**Material provided**
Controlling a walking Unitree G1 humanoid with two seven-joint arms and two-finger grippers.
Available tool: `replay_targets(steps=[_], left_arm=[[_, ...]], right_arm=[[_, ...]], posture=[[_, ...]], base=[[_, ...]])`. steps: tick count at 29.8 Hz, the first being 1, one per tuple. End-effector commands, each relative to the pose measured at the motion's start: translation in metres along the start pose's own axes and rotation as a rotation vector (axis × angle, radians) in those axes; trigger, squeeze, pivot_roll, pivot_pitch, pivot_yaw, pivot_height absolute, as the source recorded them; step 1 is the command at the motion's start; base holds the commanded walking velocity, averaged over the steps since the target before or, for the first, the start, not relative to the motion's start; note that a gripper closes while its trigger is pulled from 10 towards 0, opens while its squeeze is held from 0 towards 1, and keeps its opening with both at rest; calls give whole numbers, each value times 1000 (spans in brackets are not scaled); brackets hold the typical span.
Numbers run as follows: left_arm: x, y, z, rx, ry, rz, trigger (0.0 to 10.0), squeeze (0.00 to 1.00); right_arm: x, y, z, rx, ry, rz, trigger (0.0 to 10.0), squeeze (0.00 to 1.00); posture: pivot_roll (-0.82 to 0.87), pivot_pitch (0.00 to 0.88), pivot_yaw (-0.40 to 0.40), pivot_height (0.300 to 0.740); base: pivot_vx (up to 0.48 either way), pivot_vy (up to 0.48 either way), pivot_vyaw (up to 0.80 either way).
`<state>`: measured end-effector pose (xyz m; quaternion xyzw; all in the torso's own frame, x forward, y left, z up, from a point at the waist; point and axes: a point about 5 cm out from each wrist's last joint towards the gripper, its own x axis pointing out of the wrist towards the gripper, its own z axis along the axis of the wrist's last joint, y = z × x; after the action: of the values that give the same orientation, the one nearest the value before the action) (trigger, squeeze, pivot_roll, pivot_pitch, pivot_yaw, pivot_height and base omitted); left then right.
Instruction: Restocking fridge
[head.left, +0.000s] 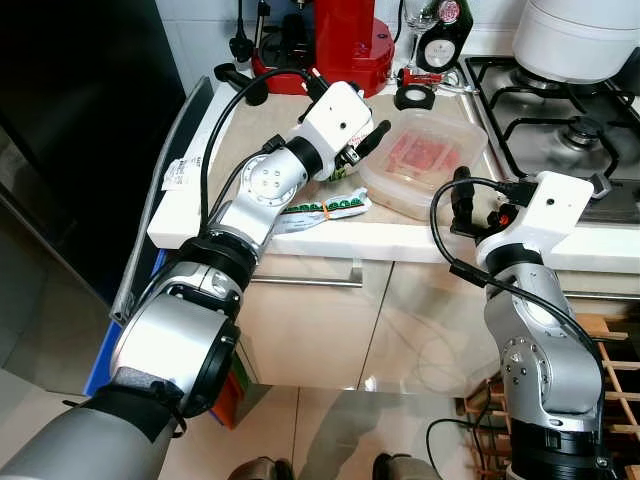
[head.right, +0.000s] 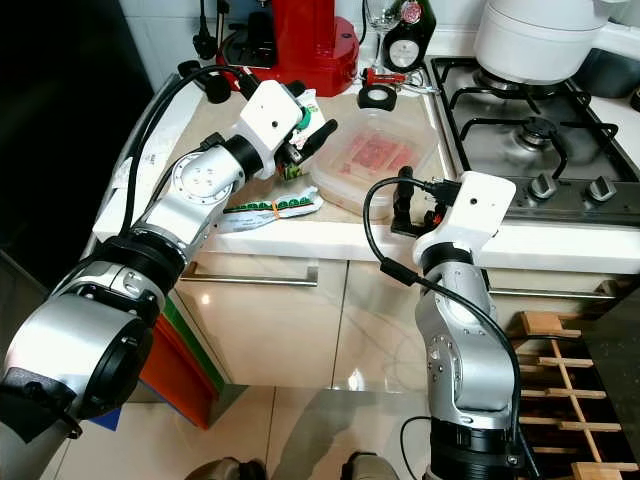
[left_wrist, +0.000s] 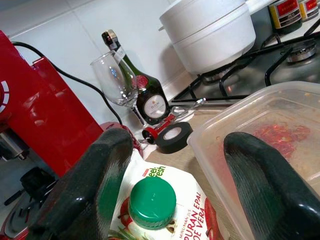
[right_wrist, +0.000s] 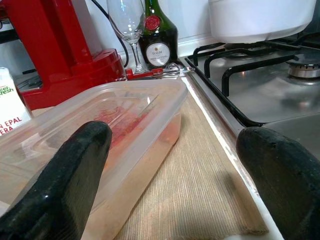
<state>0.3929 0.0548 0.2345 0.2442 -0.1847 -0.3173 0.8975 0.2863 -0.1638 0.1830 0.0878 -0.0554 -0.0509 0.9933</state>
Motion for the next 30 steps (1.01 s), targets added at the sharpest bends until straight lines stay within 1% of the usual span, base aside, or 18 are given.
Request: replay_targets(steps=[1, 22, 23, 24, 25, 27, 28, 29, 30], left_arm=[[2, 0, 2, 22, -2, -10, 10000, 0], [2, 0, 2, 24, 0, -10, 10000, 0], [1, 4, -7, 51, 82, 24, 10000, 0], [1, 4, -7, 51, 82, 24, 10000, 0], [-1, 11, -9, 40, 98, 64, 10000, 0], [-3, 24, -1, -9, 40, 121, 10000, 0], [-4, 27, 1, -21, 23, 136, 10000, 0], [-5, 36, 9, -29, -24, 164, 10000, 0], [-6, 41, 14, -24, -50, 177, 10000, 0]], right_arm=[[-3, 0, -1, -2, 9, 2, 10000, 0], [-3, 0, -1, -2, 9, 1, 10000, 0], [-4, 1, -2, -5, 12, 1, 10000, 0], [-4, 1, -2, -5, 12, 1, 10000, 0], [-4, 1, -2, -5, 13, 1, 10000, 0], [-4, 0, -2, -4, 12, -1, 10000, 0], [-4, 0, -2, -4, 12, -2, 10000, 0], [-4, 0, -3, -3, 13, 0, 10000, 0], [-4, 0, -3, -3, 14, 2, 10000, 0]], posture=[[-239, 66, 41, 740], [-239, 66, 41, 740], [-244, 72, 40, 740], [-244, 72, 40, 740], [-243, 71, 41, 740], [-239, 70, 38, 740], [-239, 70, 38, 740], [-232, 68, 35, 740], [-229, 68, 34, 740]], base=[[0, 0, 0], [0, 0, 0], [0, 0, 0], [0, 0, 0], [0, 0, 0], [0, 0, 0], [0, 0, 0], [0, 0, 0], [0, 0, 0]])
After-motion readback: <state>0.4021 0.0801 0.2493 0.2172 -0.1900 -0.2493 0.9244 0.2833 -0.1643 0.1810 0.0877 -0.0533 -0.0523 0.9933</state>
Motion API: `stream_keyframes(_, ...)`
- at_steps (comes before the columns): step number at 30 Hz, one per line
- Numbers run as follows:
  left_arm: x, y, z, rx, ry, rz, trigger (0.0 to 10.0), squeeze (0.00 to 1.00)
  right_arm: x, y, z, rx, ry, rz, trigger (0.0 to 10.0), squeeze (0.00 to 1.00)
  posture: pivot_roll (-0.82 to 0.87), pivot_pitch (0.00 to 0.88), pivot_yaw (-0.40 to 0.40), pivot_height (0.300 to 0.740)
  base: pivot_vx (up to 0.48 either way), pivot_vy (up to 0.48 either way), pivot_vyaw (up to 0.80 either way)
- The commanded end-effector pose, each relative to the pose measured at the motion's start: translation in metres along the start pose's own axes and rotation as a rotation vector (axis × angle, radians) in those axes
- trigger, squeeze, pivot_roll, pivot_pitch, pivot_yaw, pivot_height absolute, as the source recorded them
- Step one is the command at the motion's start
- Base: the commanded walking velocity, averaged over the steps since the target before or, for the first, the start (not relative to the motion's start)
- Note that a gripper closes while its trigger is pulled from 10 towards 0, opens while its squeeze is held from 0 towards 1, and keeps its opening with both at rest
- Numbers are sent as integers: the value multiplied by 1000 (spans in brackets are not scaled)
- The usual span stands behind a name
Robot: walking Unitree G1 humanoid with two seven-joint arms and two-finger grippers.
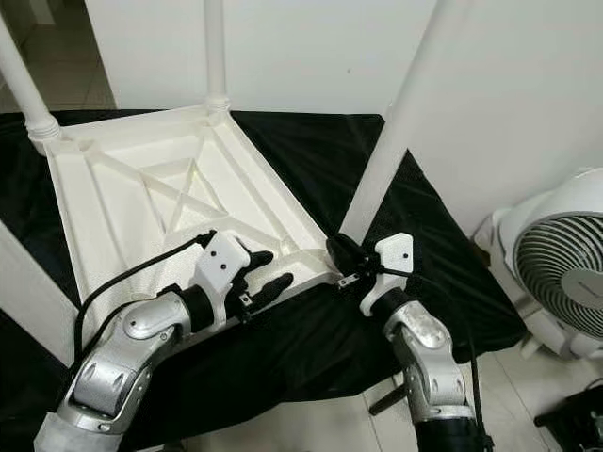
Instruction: Building children table
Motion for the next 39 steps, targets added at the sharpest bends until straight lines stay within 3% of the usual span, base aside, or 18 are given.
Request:
stream_keyframes(1,-1,3,-2,30,-4,-12,10000,0,8,3,31,-134,38,17,10000,0,123,28,-104,740,0,0,0)
stream_keyframes(9,0,4,0,32,9,-7,10000,0,11,0,27,-123,21,35,10000,0,125,23,-103,740,0,0,0)
stream_keyframes(11,-5,10,1,31,12,-19,10000,0,12,-3,20,-90,4,48,10000,0,123,21,-98,740,0,0,0)
stream_keyframes(20,-10,30,3,33,13,-34,10000,0,7,-9,14,-64,-7,46,10000,0,150,28,-100,740,0,0,0)
stream_keyframes(31,-32,37,11,7,-4,-146,10000,0,13,-15,-28,160,-78,54,10000,0,156,36,-104,740,0,0,0)
stream_keyframes(39,-43,31,5,33,-31,-210,10000,0,26,-12,-43,256,-114,75,10000,0,139,36,-97,740,0,0,0)
Point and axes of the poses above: a point about 5 cm out from each wrist's last joint towards the gripper, its own y axis pointing back from the gripper into the wrist, its own x axis along the axis of the wrist's last joint, z = x × y, the point moved 3 cm from there along -y, pointing out of the wrist towards the gripper, and after that the axes turned 4 degrees about y, right-handed, at the moved point
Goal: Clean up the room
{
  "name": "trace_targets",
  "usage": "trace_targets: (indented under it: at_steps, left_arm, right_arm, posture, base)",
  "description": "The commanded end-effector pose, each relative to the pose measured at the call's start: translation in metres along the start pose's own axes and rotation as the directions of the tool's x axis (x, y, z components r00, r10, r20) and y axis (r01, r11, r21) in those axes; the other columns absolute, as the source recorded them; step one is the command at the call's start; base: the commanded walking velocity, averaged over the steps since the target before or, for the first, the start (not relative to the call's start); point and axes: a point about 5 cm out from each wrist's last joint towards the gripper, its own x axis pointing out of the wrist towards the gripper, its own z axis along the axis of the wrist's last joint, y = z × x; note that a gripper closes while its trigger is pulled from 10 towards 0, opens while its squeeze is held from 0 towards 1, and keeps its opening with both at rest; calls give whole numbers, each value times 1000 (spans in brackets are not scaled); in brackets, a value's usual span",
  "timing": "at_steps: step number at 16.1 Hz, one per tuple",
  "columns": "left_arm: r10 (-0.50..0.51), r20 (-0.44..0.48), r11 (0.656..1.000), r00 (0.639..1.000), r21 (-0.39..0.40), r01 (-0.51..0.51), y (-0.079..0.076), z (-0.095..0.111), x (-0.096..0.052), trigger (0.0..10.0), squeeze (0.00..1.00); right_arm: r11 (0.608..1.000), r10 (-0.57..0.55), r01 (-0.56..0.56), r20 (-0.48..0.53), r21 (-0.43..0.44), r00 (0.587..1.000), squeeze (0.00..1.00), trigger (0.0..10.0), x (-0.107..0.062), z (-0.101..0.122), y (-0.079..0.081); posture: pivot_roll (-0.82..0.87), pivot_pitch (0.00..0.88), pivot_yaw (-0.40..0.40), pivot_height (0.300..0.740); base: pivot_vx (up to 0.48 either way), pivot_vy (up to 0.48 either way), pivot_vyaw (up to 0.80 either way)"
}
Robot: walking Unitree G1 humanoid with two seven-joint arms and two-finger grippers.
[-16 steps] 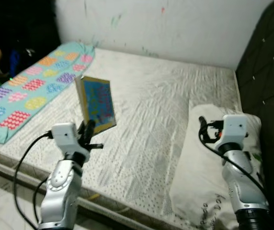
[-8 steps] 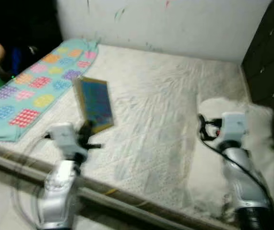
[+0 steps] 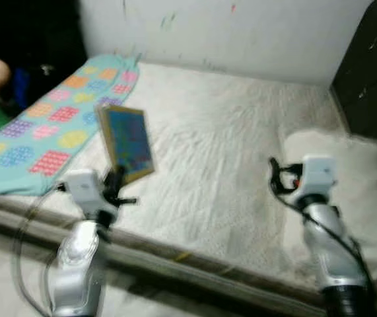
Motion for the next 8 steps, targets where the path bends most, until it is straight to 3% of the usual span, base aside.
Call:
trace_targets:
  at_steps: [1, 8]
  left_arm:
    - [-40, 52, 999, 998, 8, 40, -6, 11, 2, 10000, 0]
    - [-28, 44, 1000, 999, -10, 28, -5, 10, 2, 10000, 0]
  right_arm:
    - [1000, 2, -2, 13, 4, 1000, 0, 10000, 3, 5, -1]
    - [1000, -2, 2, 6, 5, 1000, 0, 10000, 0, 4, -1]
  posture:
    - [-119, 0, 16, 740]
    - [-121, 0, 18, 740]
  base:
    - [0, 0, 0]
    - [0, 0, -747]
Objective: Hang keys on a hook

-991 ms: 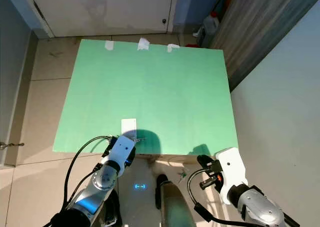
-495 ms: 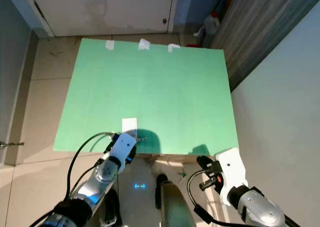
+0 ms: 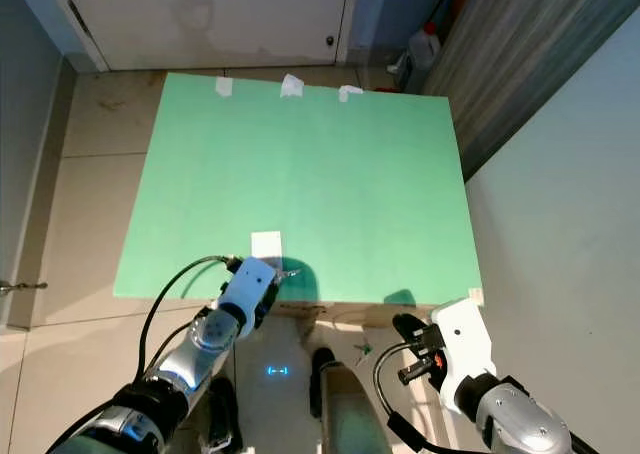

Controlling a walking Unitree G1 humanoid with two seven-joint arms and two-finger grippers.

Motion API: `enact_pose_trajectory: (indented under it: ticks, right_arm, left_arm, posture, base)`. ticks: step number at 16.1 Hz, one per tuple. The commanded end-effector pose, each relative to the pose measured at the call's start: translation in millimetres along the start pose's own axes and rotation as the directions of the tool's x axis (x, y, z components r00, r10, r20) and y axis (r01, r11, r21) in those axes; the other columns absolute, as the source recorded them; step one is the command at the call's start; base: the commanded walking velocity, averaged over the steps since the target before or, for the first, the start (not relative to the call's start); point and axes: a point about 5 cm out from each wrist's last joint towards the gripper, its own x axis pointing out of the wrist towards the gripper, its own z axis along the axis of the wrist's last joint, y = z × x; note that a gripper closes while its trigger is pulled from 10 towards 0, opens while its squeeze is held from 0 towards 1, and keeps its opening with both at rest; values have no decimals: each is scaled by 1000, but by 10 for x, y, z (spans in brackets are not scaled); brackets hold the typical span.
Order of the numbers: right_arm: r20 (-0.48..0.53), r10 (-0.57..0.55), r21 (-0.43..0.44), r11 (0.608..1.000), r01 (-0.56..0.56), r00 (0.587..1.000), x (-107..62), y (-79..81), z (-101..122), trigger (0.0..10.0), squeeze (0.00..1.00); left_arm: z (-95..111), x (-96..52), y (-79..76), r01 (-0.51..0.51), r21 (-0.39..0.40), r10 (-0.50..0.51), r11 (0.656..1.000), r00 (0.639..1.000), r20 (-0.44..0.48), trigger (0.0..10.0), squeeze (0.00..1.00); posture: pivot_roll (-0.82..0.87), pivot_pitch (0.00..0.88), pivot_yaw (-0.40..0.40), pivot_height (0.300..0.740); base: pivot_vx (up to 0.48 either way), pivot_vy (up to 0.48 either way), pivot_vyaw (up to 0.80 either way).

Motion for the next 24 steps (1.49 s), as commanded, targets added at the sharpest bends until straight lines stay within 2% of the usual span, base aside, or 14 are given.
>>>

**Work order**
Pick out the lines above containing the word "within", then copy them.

**Task response**
Motion for the next 30 steps (1.01 s), targets added at the sharpest bends until straight lines stay within 1% of the usual span, base aside, or 18 are given.
Motion for the next 39 steps, targets added at the sharpest bends until straight lines stay within 3% of the usual span, base aside, or 18 are given.
Motion for the next 24 steps (1.49 s), as commanded, targets added at the sharpest bends until straight lines stay within 2% of the usual span, base aside, or 14 are given.

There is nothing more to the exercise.